*DATA BELOW:*
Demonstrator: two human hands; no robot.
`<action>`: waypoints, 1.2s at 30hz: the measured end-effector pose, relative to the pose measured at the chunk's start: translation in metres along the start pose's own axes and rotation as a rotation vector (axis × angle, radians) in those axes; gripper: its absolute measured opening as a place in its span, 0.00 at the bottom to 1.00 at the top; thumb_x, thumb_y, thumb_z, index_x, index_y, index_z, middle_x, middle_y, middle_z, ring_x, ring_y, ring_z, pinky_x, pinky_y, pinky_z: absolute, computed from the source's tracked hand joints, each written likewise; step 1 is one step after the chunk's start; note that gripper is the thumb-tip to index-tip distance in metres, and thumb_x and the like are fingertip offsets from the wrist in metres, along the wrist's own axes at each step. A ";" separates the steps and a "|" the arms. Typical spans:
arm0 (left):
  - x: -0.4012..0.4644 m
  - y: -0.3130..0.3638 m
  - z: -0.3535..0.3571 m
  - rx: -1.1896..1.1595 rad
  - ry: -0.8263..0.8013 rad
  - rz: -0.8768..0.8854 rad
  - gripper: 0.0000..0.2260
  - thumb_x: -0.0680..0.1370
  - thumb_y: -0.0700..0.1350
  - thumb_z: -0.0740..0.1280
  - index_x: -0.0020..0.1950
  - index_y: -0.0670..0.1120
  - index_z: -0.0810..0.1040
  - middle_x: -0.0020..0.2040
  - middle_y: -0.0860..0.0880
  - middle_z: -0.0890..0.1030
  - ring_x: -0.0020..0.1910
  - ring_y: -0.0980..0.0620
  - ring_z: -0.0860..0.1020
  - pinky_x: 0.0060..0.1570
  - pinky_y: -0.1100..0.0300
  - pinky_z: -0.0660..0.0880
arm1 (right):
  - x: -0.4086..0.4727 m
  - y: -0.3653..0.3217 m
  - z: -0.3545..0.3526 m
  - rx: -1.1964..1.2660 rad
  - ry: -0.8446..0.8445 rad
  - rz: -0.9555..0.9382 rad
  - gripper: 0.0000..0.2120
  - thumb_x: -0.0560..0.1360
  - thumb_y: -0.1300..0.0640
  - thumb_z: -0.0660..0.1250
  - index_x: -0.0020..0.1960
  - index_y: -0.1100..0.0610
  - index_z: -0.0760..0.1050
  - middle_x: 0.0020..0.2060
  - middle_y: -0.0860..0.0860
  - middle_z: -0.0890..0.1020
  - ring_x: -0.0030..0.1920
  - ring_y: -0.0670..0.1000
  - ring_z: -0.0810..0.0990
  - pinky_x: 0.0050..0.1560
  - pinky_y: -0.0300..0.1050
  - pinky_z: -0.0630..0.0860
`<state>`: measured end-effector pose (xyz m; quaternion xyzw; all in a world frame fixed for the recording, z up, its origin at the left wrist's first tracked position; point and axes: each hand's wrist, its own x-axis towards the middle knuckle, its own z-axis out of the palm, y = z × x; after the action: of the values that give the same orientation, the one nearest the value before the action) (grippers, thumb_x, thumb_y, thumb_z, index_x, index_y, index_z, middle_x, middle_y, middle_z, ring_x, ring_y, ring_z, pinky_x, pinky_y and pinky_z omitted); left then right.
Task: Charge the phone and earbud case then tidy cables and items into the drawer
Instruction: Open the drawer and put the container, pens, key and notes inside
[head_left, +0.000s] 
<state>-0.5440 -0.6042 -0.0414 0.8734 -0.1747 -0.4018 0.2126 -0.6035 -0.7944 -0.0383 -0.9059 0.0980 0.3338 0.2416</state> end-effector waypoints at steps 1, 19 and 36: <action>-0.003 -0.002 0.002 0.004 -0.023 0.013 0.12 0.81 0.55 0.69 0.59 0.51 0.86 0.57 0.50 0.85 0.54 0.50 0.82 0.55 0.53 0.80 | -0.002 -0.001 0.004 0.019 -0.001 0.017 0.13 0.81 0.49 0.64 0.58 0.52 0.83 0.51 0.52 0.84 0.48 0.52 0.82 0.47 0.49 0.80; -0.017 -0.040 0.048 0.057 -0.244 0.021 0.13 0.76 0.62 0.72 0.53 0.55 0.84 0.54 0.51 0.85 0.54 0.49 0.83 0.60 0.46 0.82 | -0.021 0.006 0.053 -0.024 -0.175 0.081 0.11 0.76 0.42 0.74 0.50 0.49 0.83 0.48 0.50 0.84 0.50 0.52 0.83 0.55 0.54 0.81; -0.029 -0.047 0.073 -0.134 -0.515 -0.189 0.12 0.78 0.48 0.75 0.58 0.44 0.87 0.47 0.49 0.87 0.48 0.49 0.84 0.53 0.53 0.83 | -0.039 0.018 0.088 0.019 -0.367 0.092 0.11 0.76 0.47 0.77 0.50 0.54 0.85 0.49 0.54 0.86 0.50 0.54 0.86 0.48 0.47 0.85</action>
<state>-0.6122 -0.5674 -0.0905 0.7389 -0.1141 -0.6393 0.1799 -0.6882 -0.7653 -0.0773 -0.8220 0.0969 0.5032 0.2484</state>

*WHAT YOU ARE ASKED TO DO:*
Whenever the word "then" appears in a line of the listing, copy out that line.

*SOLUTION FOR THIS EXERCISE:*
`<state>`: measured end-effector pose (xyz m; quaternion xyzw; all in a world frame fixed for the recording, z up, its origin at the left wrist's first tracked position; point and axes: each hand's wrist, its own x-axis towards the middle knuckle, its own z-axis out of the palm, y = z × x; after the action: of the values that give the same orientation, the one nearest the value before the action) (grippers, thumb_x, thumb_y, thumb_z, index_x, index_y, index_z, middle_x, middle_y, middle_z, ring_x, ring_y, ring_z, pinky_x, pinky_y and pinky_z omitted); left then right.
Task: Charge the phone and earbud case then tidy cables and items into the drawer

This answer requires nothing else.